Source records section start

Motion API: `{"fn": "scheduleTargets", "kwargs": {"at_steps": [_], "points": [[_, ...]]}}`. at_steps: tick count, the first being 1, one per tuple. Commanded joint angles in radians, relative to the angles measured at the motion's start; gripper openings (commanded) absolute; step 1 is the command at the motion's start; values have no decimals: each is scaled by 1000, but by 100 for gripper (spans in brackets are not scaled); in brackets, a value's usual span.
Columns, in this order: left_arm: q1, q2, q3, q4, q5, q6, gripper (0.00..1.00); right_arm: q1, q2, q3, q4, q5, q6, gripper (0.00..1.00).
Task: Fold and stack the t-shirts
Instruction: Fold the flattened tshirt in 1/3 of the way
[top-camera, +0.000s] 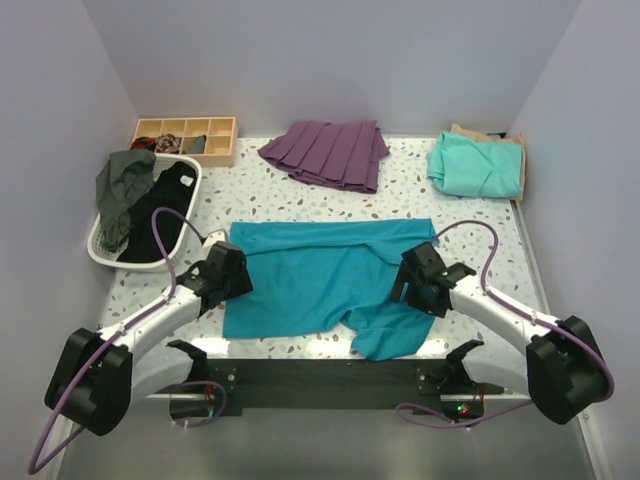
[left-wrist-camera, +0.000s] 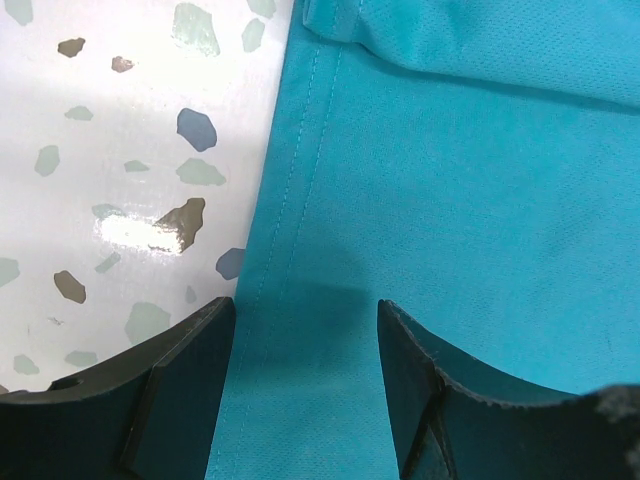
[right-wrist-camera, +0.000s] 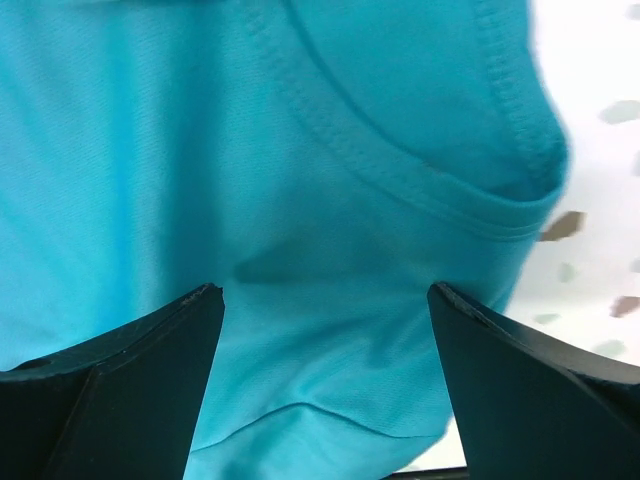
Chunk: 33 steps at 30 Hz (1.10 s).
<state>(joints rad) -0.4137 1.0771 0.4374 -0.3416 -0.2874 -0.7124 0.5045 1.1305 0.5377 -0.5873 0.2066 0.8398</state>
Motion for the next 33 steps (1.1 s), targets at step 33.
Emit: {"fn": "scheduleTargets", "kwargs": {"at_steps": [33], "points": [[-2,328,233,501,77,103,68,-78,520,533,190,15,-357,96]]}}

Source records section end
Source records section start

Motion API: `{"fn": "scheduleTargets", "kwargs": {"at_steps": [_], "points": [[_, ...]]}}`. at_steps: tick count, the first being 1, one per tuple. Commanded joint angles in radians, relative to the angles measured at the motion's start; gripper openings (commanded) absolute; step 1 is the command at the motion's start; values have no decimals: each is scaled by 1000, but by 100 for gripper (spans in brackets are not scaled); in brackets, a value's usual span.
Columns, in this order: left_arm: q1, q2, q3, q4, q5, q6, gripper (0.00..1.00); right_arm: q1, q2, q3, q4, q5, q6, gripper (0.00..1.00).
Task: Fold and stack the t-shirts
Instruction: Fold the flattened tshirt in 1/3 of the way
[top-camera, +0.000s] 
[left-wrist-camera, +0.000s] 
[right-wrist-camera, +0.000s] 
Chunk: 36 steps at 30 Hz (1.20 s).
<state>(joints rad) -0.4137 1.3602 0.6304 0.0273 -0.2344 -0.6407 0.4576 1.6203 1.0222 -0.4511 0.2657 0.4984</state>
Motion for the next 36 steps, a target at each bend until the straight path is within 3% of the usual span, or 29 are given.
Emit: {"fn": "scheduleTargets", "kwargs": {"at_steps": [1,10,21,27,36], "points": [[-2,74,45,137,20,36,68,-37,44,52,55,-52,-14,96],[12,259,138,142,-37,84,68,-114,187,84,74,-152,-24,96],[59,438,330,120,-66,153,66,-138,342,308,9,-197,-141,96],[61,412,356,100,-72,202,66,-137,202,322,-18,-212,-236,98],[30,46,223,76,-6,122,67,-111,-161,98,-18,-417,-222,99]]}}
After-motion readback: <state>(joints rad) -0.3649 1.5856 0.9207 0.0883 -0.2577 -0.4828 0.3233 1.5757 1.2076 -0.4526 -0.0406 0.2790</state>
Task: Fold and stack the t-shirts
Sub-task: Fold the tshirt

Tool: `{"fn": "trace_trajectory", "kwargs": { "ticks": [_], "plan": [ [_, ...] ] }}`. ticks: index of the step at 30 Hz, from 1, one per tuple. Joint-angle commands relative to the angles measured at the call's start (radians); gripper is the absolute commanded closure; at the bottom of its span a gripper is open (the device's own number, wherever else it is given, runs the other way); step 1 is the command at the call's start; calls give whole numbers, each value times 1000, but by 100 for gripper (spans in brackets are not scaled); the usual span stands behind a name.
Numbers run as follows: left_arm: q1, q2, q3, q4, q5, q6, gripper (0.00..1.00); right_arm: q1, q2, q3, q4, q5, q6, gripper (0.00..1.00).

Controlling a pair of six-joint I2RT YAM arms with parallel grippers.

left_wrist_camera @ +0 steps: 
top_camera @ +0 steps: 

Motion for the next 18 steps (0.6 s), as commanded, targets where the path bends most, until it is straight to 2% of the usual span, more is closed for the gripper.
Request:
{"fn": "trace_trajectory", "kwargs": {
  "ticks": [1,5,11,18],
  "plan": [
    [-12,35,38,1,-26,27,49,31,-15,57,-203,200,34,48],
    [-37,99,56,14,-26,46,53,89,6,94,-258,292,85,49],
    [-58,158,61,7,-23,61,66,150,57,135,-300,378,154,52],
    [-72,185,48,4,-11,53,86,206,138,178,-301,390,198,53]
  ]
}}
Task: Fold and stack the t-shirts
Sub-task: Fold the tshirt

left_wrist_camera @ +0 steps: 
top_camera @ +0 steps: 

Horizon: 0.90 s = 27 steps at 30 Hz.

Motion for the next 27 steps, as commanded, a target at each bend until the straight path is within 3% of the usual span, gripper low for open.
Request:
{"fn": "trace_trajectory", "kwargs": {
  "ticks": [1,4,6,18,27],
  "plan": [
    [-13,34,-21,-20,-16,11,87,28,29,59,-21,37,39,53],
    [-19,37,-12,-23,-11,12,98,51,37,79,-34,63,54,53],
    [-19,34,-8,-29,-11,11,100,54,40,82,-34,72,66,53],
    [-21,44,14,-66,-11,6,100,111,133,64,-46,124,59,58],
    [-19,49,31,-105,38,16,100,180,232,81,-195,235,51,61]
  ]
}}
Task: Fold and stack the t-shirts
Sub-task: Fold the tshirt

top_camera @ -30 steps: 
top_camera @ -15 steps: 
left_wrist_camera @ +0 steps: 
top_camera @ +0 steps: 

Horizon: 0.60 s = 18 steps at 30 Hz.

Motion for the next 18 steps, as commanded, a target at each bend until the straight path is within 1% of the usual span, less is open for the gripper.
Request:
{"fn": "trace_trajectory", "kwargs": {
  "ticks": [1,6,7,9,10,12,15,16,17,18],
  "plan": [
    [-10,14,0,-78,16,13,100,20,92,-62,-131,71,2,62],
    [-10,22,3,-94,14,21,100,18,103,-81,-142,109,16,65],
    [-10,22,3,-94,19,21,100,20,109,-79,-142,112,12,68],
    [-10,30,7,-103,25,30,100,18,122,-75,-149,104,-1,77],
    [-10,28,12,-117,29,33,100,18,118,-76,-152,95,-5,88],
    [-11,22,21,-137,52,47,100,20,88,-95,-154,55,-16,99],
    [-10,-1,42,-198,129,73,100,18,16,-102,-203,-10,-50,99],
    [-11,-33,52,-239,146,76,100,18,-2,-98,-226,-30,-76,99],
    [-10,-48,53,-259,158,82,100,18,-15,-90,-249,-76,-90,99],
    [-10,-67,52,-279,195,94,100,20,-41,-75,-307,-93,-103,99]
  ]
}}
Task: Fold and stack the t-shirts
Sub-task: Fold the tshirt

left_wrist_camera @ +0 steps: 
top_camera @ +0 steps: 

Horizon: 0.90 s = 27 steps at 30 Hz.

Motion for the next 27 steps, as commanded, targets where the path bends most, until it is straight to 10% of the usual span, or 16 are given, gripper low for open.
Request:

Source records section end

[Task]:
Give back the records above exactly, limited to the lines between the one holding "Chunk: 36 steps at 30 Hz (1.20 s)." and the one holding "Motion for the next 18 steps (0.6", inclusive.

[Answer below]:
Chunk: 36 steps at 30 Hz (1.20 s).
<state>(joints rad) -0.4137 1.3602 0.6304 0.0273 -0.2344 -0.6407 0.4576 1.6203 1.0222 -0.4511 0.2657 0.4984</state>
Motion for the next 36 steps, a target at each bend until the straight path is within 3% of the usual span, or 29 are given.
Emit: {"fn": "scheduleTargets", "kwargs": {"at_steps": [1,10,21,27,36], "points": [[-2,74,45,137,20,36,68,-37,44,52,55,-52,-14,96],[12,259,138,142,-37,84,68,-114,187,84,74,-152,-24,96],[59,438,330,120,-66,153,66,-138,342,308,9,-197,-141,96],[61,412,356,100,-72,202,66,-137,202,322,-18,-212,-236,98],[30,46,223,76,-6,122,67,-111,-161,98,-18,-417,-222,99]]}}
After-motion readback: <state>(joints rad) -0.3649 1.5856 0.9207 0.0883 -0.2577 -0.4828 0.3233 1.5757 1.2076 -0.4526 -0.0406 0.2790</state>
Task: Fold and stack the t-shirts
Sub-task: Fold the tshirt

Tool: `{"fn": "trace_trajectory", "kwargs": { "ticks": [_], "plan": [ [_, ...] ] }}`. ticks: index of the step at 30 Hz, from 1, one per tuple. Joint-angle commands relative to the angles measured at the call's start (radians); gripper is the absolute commanded closure; at the bottom of its span a gripper is open (the device's own number, wherever else it is given, runs the other way); step 1 is the command at the call's start; calls give whole numbers, each value times 1000, but by 100 for gripper (spans in brackets are not scaled); the usual span stands behind a name.
Numbers run as follows: left_arm: q1, q2, q3, q4, q5, q6, gripper (0.00..1.00); right_arm: q1, q2, q3, q4, q5, q6, gripper (0.00..1.00).

Controlling a pair of six-joint I2RT YAM arms with parallel grippers.

left_wrist_camera @ +0 steps: 
top_camera @ +0 steps: 

Motion for the next 18 steps (0.6 s), as commanded, targets where the path bends most, until it is straight to 2% of the usual span, more is closed for the gripper.

There is nothing further to the answer.